An anti-vaccination baggage handler at Melbourne Airport came to work while sickCredit:The Age
From early October, at least seven colleagues of the baggage handler have since tested positive to COVID-19. The enforced isolation has cost workers, combined, tens of thousands of dollars in lost shift penalties and weekend rates. While in isolation the airline pays workers the base hourly wage.
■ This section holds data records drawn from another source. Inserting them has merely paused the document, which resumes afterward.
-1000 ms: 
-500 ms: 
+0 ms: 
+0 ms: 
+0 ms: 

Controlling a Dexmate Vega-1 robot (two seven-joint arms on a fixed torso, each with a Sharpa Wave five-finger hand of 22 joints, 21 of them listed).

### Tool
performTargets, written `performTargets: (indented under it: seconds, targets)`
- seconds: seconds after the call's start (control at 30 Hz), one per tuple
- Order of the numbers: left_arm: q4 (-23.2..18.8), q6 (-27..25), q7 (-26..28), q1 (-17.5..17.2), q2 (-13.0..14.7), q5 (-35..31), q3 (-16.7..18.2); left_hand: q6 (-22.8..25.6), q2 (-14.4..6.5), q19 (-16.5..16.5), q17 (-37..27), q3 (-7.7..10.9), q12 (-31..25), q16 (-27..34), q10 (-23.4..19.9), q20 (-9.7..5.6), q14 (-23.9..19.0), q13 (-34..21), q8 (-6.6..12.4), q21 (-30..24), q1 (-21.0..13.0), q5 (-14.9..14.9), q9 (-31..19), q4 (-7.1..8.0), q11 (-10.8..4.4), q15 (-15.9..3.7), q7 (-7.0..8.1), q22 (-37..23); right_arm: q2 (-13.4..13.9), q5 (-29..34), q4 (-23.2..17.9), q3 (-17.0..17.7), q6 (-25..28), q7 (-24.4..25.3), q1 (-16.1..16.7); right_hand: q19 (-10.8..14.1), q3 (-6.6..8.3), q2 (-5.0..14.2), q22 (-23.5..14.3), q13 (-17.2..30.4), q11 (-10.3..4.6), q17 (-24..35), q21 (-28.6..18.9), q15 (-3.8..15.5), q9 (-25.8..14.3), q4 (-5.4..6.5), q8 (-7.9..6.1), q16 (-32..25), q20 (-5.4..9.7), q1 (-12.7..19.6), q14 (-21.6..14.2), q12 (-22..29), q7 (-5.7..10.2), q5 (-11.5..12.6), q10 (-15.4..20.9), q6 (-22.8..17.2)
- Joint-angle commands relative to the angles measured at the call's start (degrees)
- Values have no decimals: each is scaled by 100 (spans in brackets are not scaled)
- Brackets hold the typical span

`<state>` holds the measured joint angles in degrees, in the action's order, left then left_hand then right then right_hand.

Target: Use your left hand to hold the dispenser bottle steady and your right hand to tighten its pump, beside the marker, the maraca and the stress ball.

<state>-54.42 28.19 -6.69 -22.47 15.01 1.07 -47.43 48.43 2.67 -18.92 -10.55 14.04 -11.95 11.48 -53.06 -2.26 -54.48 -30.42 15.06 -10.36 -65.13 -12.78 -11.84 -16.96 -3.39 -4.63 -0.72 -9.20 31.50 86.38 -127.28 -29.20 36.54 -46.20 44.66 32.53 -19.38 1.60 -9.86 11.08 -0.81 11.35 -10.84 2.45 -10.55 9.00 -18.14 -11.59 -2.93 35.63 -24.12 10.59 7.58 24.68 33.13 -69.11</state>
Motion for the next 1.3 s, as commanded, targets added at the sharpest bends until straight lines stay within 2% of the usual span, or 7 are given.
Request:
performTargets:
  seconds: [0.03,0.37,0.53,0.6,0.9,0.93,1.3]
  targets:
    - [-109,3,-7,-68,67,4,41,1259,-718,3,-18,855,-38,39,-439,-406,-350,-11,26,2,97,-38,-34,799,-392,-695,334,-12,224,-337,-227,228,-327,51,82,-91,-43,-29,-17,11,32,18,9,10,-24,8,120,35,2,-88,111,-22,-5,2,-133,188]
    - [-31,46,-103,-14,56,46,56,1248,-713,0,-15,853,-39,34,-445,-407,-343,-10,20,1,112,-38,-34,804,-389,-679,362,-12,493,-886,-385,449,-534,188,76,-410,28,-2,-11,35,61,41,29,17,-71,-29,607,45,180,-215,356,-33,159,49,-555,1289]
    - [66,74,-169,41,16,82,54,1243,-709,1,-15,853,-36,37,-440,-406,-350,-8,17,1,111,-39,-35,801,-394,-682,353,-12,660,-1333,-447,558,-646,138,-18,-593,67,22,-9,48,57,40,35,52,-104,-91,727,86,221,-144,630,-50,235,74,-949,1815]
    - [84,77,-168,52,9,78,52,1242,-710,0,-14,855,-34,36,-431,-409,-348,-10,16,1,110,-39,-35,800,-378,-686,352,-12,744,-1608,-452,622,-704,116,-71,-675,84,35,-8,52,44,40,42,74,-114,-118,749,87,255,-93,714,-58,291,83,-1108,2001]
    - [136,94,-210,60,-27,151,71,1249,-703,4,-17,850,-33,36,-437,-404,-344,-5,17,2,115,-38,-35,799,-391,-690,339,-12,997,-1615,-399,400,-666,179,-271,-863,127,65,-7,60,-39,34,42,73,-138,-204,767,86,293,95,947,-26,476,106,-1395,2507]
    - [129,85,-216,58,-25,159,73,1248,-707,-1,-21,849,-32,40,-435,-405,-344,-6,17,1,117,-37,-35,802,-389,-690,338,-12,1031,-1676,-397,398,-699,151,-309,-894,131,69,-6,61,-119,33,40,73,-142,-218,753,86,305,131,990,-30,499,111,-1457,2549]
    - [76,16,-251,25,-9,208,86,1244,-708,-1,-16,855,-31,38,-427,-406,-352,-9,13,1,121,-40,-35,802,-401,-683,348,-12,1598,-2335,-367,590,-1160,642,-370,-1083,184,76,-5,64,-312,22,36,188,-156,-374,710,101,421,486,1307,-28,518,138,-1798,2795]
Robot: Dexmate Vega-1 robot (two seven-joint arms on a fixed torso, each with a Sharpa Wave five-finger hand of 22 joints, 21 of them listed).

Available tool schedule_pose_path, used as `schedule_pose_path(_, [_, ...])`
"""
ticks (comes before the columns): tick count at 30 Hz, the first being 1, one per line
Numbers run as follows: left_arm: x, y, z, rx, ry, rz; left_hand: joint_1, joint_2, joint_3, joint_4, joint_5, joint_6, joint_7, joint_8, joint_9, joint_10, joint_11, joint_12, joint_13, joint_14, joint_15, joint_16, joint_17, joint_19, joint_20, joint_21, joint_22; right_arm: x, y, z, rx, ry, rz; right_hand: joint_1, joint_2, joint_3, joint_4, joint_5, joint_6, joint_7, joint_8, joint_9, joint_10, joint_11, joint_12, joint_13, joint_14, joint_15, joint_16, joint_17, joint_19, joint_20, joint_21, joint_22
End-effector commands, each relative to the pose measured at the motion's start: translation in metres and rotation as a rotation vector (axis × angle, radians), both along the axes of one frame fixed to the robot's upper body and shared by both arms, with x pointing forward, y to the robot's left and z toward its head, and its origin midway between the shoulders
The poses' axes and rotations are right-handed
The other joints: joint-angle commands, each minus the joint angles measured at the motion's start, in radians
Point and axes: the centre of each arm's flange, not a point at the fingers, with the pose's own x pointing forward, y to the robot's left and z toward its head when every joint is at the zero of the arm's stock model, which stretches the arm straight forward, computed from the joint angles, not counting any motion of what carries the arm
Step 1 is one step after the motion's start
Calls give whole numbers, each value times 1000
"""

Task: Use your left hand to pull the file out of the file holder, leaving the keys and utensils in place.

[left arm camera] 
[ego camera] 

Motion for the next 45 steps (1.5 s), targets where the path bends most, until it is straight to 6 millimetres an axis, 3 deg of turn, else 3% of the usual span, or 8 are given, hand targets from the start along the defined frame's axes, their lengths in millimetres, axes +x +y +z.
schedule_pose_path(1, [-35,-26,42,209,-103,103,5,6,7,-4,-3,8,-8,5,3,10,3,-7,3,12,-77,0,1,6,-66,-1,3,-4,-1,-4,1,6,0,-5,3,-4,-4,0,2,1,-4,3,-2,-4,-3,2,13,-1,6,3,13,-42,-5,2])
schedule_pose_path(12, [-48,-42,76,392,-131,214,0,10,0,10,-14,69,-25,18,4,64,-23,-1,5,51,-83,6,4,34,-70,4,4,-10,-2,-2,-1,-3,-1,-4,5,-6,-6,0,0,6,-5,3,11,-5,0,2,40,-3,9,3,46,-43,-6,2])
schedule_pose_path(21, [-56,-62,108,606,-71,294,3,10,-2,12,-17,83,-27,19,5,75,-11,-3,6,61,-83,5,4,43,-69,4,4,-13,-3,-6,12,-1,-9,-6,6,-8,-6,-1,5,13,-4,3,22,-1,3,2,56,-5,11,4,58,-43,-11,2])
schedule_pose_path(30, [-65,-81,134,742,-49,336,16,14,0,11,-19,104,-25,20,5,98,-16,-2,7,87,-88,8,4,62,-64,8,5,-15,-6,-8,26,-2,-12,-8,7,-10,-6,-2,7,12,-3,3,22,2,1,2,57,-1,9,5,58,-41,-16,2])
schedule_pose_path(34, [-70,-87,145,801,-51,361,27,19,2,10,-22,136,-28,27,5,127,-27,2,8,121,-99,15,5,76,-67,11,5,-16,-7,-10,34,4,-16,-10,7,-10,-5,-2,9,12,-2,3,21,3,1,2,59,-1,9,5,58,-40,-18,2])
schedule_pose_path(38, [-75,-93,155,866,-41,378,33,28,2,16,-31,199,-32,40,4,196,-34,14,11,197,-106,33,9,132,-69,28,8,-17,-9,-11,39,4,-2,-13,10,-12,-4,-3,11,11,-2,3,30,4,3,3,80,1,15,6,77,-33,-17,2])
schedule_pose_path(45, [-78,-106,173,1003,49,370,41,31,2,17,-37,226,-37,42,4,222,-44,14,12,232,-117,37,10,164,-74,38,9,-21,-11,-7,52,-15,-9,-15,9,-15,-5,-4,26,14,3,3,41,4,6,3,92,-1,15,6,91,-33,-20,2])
On Sundays, for example, baggage handlers can typically earn double time or about an extra $200 a shift.
“We’ve been shut down (the airline industry) for two years and we want to get things moving again,” said a source, frustrated by what he described as the selfishness of the baggage handler.
A Virgin Australia spokesman said it was working with health authorities “regarding a Melbourne-based ground crew member” who tested positive to COVID-19 in late September.
“Given the nature of the person’s role, no customers were impacted,” the spokesman said, adding that all close contacts of the baggage handler had been “removed from their rostered duties, required to immediately get tested and isolate for a minimum of 14 days”.
“In addition, we asked that household members of close contact team members also isolate and get tested in line with state health guidelines.”
The man was one of a small group of anti-vaxxers among his work crew, the industry sources said.
The Virgin Australia spokesperson said its vaccination policy requires all “frontline and airport-based” workers to be vaccinated by November 15. Office staff have until the end of March 2022. Failure to be vaccinated could see workers fired.
Union leaders, including ACTU secretary Sally McManus, have spoken of how anti-vaccination groups have targeted workers and their unions.
Last month the offices of the construction union in Melbourne were attacked in violent protests from a group of construction workers but also some far-right and anti-vax activists.
Many protesters were upset the union was not doing more to oppose a vaccine mandate for the construction industry. Supermarket giant Coles this week said it expects 2 per cent of its workforce to quit after vaccines were made mandatory.
Australia is expected to have high vaccination rates by world standards after rapid take-up of COVID-19 vaccines in recent months. The rollout of vaccines was delayed for much of the year by a lack of supply and hesitancy over rare side effects from the AstraZeneca vaccine.
The Victorian government has made it mandatory for people on its authorised worker list to have at least one COVID-19 vaccine by October 15 to continue working. That mandate applies to about 1.25 million Victorians.
The state government had already enforced a vaccine mandate on those who work in construction, freight, healthcare, aged care and education.